### Instructions for the task
Copy, exactly and without additions, every line in the records below from the one holding "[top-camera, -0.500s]" through the one holding "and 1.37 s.", both ends included.

(Data supplied)

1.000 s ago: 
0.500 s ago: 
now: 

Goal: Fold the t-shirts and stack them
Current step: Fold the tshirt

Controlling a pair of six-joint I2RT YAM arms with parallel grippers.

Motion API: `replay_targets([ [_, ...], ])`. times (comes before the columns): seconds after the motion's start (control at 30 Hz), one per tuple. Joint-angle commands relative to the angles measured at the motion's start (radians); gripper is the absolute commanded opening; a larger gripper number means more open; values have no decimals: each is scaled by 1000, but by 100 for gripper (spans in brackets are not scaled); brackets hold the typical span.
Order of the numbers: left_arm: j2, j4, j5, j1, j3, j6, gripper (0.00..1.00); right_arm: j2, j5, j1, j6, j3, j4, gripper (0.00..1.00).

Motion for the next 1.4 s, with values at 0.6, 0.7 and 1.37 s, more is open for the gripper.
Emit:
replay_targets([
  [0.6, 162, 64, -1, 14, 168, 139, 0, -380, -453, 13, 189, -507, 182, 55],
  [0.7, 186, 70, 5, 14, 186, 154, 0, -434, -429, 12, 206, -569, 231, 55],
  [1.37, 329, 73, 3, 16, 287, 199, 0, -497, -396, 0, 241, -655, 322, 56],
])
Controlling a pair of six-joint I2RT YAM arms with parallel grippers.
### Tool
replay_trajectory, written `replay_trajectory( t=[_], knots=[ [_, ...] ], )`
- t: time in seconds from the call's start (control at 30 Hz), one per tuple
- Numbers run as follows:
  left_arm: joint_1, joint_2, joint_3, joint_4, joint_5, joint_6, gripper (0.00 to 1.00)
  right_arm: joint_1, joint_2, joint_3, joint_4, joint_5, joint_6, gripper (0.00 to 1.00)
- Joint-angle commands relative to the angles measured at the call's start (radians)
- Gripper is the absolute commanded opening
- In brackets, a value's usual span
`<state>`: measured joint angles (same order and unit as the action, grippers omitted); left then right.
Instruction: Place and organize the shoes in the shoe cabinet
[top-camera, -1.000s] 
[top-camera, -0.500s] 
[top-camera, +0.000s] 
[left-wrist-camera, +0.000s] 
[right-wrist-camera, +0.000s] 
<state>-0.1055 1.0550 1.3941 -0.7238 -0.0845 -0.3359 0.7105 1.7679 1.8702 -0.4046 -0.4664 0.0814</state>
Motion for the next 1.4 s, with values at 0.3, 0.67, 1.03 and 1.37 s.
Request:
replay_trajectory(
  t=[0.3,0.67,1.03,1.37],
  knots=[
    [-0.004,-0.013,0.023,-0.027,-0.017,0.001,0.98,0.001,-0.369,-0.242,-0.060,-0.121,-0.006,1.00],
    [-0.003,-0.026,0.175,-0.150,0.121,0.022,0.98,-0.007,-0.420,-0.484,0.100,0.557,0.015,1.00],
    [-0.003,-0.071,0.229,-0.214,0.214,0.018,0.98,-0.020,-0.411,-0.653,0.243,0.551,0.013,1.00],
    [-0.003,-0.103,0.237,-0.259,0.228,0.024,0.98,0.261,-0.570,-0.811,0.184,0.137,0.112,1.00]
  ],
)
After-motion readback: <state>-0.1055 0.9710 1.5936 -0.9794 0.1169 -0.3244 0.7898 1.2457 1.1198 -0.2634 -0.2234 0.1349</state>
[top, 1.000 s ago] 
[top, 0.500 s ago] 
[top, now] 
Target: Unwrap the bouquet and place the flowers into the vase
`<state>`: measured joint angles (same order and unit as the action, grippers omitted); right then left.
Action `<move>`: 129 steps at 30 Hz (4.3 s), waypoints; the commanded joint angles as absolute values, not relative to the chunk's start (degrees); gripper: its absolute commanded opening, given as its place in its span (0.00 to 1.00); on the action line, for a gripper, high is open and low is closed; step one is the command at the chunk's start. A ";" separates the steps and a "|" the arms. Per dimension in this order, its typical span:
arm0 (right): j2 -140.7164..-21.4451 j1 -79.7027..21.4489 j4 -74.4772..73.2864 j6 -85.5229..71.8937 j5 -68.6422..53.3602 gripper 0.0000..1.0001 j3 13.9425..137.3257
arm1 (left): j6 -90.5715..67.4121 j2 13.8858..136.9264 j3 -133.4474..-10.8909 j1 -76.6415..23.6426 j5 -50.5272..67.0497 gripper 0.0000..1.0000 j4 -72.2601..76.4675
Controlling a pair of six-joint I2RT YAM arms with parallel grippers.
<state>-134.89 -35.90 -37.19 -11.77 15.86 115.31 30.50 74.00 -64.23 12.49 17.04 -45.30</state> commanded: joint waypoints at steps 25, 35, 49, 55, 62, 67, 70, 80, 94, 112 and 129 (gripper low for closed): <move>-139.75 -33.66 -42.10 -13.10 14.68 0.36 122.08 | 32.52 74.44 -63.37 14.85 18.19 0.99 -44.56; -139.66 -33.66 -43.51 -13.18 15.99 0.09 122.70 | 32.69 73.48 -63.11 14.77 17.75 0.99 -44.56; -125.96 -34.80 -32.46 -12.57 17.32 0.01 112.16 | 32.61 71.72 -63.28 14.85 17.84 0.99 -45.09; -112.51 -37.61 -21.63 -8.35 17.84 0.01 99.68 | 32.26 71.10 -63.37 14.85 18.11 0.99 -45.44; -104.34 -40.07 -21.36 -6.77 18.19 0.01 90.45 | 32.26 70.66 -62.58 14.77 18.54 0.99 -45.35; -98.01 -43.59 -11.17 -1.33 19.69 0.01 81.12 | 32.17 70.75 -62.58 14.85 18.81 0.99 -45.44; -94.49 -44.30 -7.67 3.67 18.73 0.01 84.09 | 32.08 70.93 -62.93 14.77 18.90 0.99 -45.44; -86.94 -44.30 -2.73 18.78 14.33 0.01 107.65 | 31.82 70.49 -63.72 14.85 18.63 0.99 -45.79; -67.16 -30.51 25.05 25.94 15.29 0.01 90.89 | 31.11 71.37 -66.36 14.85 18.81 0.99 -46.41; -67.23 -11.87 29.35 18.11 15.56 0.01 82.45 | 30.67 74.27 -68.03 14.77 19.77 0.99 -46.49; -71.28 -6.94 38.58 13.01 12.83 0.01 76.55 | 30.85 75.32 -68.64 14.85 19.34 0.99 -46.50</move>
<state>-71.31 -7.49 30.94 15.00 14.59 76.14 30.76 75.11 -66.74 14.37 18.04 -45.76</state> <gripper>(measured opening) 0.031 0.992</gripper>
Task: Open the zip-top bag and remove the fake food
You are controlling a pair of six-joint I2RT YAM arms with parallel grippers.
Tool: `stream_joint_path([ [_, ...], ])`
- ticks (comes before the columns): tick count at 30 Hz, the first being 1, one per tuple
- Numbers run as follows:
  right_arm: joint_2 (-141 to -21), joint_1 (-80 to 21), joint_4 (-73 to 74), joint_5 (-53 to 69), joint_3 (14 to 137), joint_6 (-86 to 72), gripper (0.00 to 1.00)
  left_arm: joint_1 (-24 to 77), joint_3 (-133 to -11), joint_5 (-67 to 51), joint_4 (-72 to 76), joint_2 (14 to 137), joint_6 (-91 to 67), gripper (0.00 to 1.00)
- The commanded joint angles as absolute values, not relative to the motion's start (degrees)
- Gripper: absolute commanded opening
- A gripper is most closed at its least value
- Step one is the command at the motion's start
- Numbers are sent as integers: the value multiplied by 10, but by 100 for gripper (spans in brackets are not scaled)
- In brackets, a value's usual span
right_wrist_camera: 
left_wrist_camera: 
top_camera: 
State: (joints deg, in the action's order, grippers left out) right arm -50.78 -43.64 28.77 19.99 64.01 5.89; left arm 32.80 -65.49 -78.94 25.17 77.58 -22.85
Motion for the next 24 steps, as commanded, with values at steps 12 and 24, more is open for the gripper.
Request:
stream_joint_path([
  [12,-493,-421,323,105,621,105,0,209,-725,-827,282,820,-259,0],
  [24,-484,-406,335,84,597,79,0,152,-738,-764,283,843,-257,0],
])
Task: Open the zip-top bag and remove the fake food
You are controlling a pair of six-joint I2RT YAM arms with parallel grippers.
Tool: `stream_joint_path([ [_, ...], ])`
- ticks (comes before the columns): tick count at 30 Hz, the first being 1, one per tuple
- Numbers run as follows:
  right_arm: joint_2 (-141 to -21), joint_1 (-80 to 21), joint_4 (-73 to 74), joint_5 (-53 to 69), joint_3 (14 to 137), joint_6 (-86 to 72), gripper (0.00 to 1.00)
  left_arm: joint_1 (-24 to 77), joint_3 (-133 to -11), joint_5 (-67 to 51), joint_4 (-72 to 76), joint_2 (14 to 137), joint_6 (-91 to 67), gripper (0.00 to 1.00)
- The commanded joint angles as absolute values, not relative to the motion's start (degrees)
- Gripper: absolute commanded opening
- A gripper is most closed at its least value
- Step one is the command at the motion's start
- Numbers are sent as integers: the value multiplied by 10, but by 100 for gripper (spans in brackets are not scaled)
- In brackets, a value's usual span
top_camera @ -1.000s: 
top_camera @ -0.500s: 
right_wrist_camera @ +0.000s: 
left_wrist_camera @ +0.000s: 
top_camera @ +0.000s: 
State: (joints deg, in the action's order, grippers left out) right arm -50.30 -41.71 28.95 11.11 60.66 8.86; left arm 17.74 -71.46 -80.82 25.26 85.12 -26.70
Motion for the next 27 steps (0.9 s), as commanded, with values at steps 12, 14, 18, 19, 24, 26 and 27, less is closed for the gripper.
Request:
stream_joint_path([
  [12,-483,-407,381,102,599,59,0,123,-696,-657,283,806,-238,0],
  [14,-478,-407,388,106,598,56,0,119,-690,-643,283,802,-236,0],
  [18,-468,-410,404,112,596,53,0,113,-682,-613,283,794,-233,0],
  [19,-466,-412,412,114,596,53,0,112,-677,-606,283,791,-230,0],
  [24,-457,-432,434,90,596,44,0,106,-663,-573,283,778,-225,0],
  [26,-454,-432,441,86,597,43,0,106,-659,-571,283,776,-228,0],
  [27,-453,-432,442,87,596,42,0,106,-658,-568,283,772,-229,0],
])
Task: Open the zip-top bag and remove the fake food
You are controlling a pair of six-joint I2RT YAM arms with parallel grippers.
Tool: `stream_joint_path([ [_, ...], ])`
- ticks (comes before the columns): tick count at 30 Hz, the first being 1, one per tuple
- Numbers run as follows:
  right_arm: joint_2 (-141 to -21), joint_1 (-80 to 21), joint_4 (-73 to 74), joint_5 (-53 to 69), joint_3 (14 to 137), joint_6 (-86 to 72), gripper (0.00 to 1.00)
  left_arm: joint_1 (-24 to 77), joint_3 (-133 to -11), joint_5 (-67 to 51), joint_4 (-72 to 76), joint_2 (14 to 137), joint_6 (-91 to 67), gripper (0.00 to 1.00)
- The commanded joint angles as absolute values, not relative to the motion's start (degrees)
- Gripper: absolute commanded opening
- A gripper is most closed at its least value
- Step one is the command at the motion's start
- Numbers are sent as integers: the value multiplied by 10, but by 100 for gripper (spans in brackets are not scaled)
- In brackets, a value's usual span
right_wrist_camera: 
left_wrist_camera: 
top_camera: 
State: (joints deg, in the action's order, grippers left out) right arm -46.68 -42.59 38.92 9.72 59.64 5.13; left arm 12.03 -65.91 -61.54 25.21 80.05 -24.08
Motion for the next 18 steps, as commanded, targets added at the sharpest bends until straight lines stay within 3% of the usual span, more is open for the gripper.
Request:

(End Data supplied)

### Written answer
[top-camera, -0.500s] 
[top-camera, +0.000s] 
[left-wrist-camera, +0.000s] 
[right-wrist-camera, +0.000s] 
<state>-0.1055 1.0550 1.3941 -0.7238 -0.0845 -0.3359 0.7105 1.7679 1.8702 -0.4046 -0.4664 0.0814</state>
Motion for the next 1.4 s, with values at 0.3, 0.67, 1.03 and 1.37 s.

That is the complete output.